Try the third terms, which there are a lot of them! Draw lines between c and x, b and y, and a and z. Believe it or not, you will get a three-way cross, which might resemble an asterisk slightly.

If you continue this process with the other two, you will find just another cross on the left, and then a line on the left side of your problem.

Because of these crosses, this method is called the "Criss-Cross Method." With this crossing pattern in mind, let's try an example. How about 143 x 822.

143

__x 822__

If you'll remember, we first have a line on the right side of the problem, connecting the 3 and the 2. So, we must multiply three and two, which will give us six. We then place that directly under the 3 and the 2.

143

__x 822__

6

Now, we must draw our first cross, which is also on the right side of the problem. We have a line connecting the 4 and the 2, and a line connecting the 3 and the 2. Remember that it resembles an X, it is not two parallel lines connecting the four to the left two and the three to the right two. It is the other way around.

Let's find the products of the connected numbers. 4 x 2 = 8 and 3 x 2 = 6. If you'll remember from our algebra, we must add together these products. 8 + 6 = 14.

We cannot stick a 14 there, just like we can't do in any other multiplication method. We will have to put the four, and carry the one.

143

__x 822__1

46

Now, we have our three-way cross. We must do three computations: 1 x 2, 4 x 2, and 3 x 8. Don't try to do them all at once, just do one at a time. 1 x 2 = 2, and add to that the one we carried to get three. 4 x 2 = 8, and add that to the three to get eleven. 3 x 8 = 24, and add that to the eleven to get thirty-five. We can then put the five and carry the three.

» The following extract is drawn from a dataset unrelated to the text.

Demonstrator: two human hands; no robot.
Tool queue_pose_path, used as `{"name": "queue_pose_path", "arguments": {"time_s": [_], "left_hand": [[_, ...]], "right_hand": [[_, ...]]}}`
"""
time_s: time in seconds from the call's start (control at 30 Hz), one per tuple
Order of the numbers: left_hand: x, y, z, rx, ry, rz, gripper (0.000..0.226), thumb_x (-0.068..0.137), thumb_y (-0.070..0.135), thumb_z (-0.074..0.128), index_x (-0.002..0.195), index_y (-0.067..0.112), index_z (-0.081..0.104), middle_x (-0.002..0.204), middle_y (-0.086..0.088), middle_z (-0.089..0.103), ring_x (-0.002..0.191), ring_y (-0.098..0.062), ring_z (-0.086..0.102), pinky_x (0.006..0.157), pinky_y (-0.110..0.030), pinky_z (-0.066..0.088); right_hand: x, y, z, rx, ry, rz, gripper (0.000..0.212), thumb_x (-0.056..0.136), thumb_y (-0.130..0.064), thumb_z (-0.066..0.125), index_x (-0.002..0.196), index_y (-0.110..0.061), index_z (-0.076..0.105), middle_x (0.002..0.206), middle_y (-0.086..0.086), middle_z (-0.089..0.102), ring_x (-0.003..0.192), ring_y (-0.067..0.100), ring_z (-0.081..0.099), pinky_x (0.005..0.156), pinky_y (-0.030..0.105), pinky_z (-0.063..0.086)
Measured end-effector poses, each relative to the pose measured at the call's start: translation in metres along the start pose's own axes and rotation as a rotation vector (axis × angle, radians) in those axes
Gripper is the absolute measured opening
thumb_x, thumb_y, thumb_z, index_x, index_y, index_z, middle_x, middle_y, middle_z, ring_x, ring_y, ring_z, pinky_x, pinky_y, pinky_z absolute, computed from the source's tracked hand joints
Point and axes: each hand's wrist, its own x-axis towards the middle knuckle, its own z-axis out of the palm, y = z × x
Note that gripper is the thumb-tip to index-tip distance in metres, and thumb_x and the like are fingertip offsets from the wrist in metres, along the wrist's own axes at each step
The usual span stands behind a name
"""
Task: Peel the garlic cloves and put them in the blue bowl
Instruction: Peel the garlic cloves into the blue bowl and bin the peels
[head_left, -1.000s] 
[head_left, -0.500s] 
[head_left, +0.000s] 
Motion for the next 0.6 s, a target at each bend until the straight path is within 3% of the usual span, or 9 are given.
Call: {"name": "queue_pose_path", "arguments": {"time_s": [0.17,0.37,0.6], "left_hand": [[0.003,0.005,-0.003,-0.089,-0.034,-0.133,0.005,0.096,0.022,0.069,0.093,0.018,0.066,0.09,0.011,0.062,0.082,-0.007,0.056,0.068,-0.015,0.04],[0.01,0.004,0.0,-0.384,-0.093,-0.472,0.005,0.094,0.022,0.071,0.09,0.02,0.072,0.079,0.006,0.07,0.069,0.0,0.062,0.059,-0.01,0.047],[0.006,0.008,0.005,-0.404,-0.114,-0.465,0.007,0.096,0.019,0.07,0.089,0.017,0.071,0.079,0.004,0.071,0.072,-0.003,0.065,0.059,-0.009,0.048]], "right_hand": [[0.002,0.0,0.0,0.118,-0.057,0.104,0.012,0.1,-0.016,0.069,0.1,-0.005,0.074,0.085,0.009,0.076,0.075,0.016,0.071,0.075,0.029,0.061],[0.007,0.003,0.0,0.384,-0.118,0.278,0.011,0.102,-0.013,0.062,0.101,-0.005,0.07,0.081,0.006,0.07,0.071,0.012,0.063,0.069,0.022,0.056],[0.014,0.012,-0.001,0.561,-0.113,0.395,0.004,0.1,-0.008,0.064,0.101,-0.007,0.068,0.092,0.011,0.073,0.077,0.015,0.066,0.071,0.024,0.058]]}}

Notice that after each computation, we only had to remember one additional number. This is the power of keeping a running total after each step. The whole purpose of this is to make your final result easier and less messy, which keeping a running total will do.

143

__x 822__3

546

Now, we will do the next criss-cross, which is the 1 x 2 and the 4 x 8. 1 x 2 = 2, which we can add to the three we carried to get five. 4 x 8 = 32, which we can add to that five to get thirty-seven. We will put the seven, and carry the three.

143

__x 822__3

7546

Now, we are in home stretch. 1 x 8 = 8, which we will add to the three to get eleven. Since there is nothing to carry over to, we will just put the eleven there.

143

__x 822__3

117546

Believe it or not, we have just found our answer. We can also continue this up to a 4x4, or a 5x5, or even higher if you want. The only change is the number of criss-crosses you make. For a 4x4, you do your first line, then a cross, then a three-way cross on the right side of the problem, then a four-way cross incorporating all of the numbers in the problem, followed by a three-way cross on the left side of the problem, followed by a two-way cross, followed by that same last line.

This may look a little cumbersome, especially with the gigantic crosses you have to do. However, this method is a lot easier than your traditional multiplication once you start getting into larger factors, and will take much less time to master.

Additionally, it is fun to impress your friends with. If you have them give you a 3x3 multiplication problem, you will be able to knock it out in ten seconds or less, and will not have written a single number on your paper. Since I am known for my mental math, the criss-cross method is something I can use to fool people into thinking I handled the whole problem in my head in one shot, rather than writing down each digit after I compute it.